C’était une femme grasse et placide, du type « mère de famille et bonne ménagère ». Elle m’emmena dans

une chambre immaculée, me demanda si je n’avais besoin de rien, m’informa que le thé serait servi dans

un quart d’heure et m’abandonna à moi-même.

J’entendis sa voix, légèrement pointue, au moment où elle entrait dans le salon.

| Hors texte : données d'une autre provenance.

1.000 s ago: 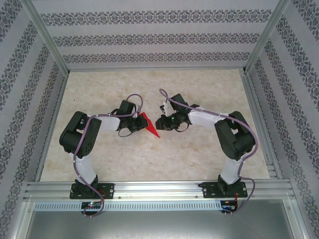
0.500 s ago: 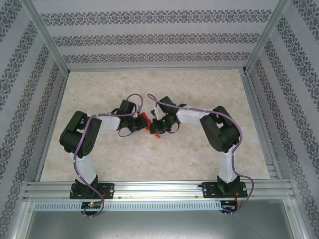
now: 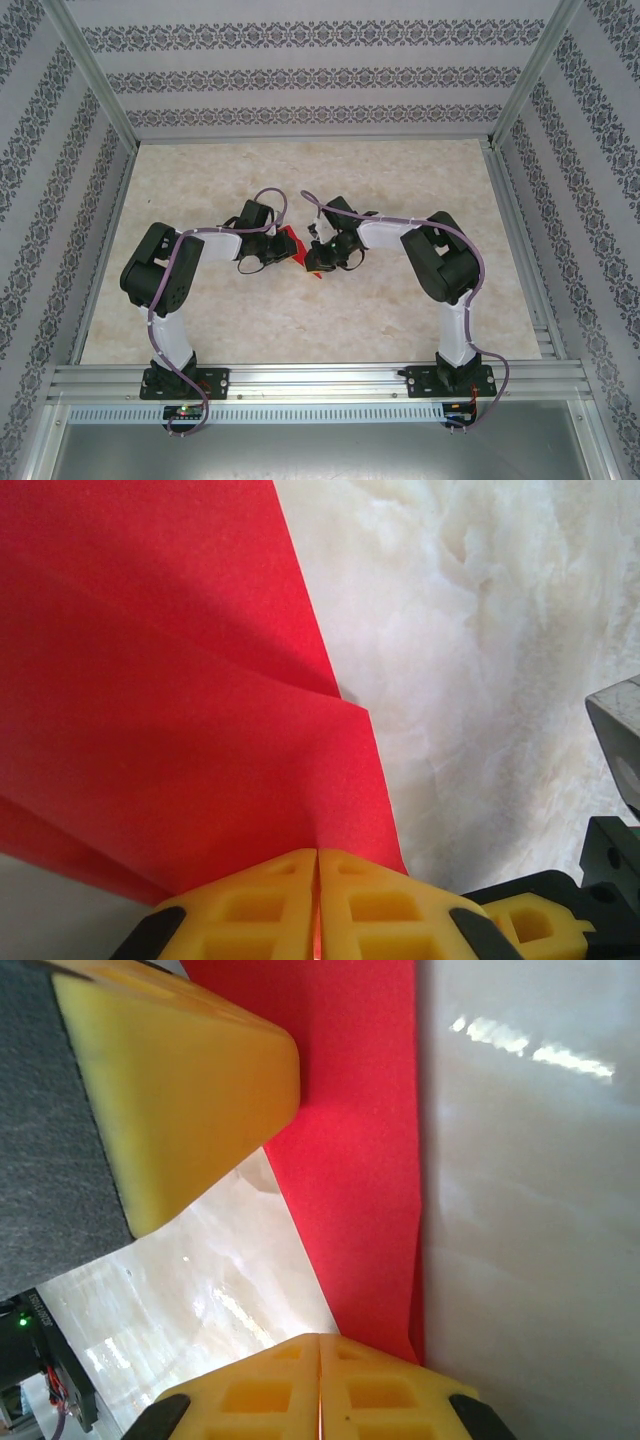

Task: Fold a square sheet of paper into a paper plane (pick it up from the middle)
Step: Fold the wing for the fifth time at the center of the table.

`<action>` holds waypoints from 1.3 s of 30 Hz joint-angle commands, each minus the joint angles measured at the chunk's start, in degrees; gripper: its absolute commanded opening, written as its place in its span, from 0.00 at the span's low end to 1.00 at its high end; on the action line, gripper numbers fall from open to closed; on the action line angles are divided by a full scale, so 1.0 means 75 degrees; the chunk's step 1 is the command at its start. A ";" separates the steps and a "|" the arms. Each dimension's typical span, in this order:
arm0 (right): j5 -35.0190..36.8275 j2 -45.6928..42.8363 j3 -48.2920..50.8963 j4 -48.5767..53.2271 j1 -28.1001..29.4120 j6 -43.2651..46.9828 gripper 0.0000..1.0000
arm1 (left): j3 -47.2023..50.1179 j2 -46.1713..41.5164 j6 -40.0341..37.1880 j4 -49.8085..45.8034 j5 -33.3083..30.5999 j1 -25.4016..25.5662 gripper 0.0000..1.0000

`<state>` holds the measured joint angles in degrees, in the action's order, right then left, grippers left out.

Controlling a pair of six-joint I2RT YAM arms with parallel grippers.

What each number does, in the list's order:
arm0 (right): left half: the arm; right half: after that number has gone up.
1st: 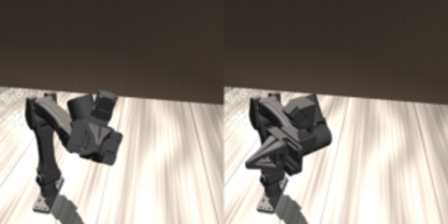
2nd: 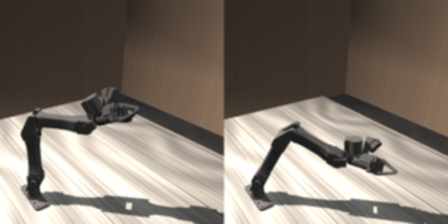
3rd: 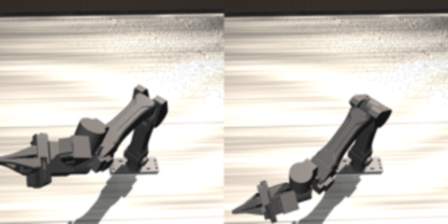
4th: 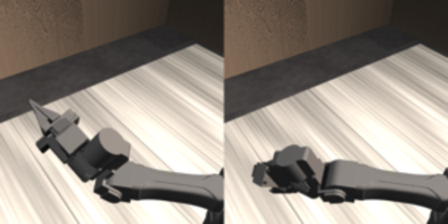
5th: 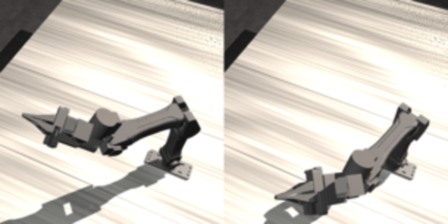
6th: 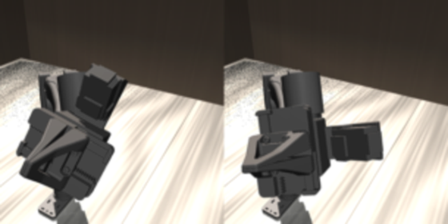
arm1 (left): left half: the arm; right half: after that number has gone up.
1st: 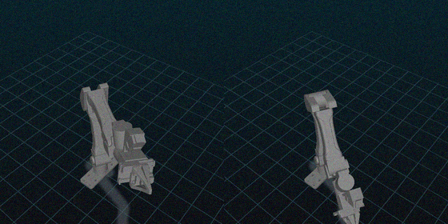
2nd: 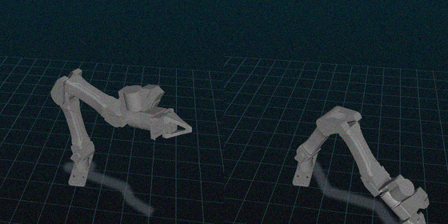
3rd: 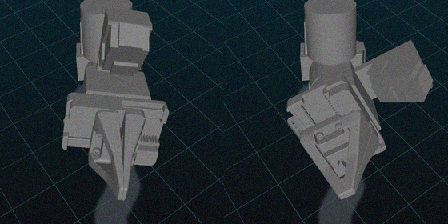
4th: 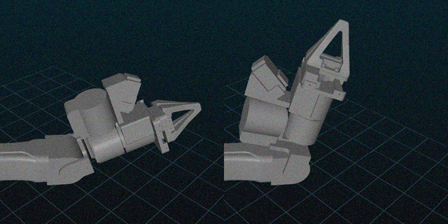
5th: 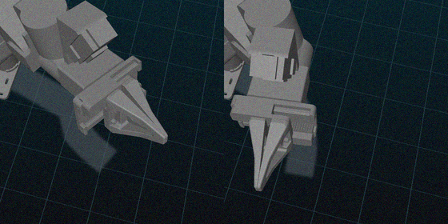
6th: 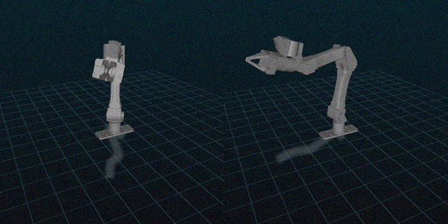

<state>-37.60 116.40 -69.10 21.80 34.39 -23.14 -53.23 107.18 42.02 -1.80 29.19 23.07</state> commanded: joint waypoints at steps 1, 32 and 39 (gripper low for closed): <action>0.0110 -0.0100 0.0413 0.0333 -0.0097 0.0235 0.08 | 0.0020 0.0424 -0.0177 -0.0713 -0.0685 0.0054 0.11; 0.0079 -0.0657 0.0096 -0.0164 -0.0089 -0.0032 0.08 | -0.0098 0.0442 -0.0213 -0.0622 -0.0337 0.0056 0.10; 0.0185 -0.0184 0.0121 -0.0129 -0.0083 -0.0037 0.08 | -0.0218 0.0320 -0.0416 -0.0501 -0.0081 0.0061 0.11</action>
<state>-37.28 114.08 -68.14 21.02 33.65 -23.00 -54.65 107.79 41.32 -3.53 30.04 23.40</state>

— Maintenant, Henri, expliquez-moi…

Le reste se perdit, mais le ton était suffisamment acerbe. Quelques instants plus tard, un autre bout de

phrase me parvint, d’une voix encore plus acide :

— D’accord, elle est très jolie. Très !

Vrai, la vie est trop dure. Les hommes ne veulent pas de vous si vous n’êtes pas jolie, et les femmes

ne vous supportent pas si vous l’êtes.

Avec un soupir profond, je me mis en devoir de me recoiffer. J’ai de beaux cheveux. Ils sont noirs,

pas châtain foncé, mais du noir le plus noir ! Impitoyablement, je les tirai en arrière, m’appliquant à faire

le chignon le plus démodé. Quand j’eus fini, je me trouvai ressembler incroyablement à ces petites

pensionnaires d’orphelinat qui s’en vont à la queue leu leu par les rues, toutes de noir vêtues, coiffées

d’un petit bonnet.

Mrs Flemming, quand je descendis, me considéra avec une certaine bienveillance. Quant à Mr.

Flemming, il me contemplait, effaré. Je le sentais se dire : « Qu’est-ce que cette petite a bien pu

fabriquer ? »

Somme toute, la journée se passa sans incidents. On convient que je me mettrais immédiatement à la

recherche d’un travail convenable.

Le soir, avant de me coucher, je me contemplai gravement dans le miroir. Étais-je vraiment jolie ?

Franchement, je ne trouvais pas. Je n’avais ni le nez classique, ni la petite bouche en cœur qu’il faut avoir

pour être jolie. Il est vrai qu’un curé m’avait dit un jour que mes yeux étaient « comme des rayons de

soleil dans une forêt noire », mais j’aurais préféré des yeux bleus aux miens, qui étaient verts comme

ceux d’un chat et tachetés de jaune. Tant pis, le vert ne fait pas mal pour une aventurière.

Je m’enveloppai le buste d’une écharpe noire, laissant nus mes bras et mes épaules. Puis je défis mon

chignon d’orpheline et je laissai flotter mes cheveux. Je me poudrai abondamment, pour faire paraître ma

peau plus blanche encore. Déterrant un vieux bâton de rouge, j’en frottai vigoureusement mes lèvres. À

l’aide d’un bouchon brûlé, je noircis mes yeux. Enfin je jetai un ruban rouge sur mon épaule nue, piquai

une plume écarlate dans mes cheveux noirs, et plaçai une cigarette entre mes lèvres. L’ensemble ne me

déplut pas.

— Anna l’aventurière, déclarai-je tout haut, faisant signe, cordialement, à mon image au miroir. Anna

l’aventurière ! Épisode un : La Maison de Kensington !

Les petites filles sont parfois bien folles.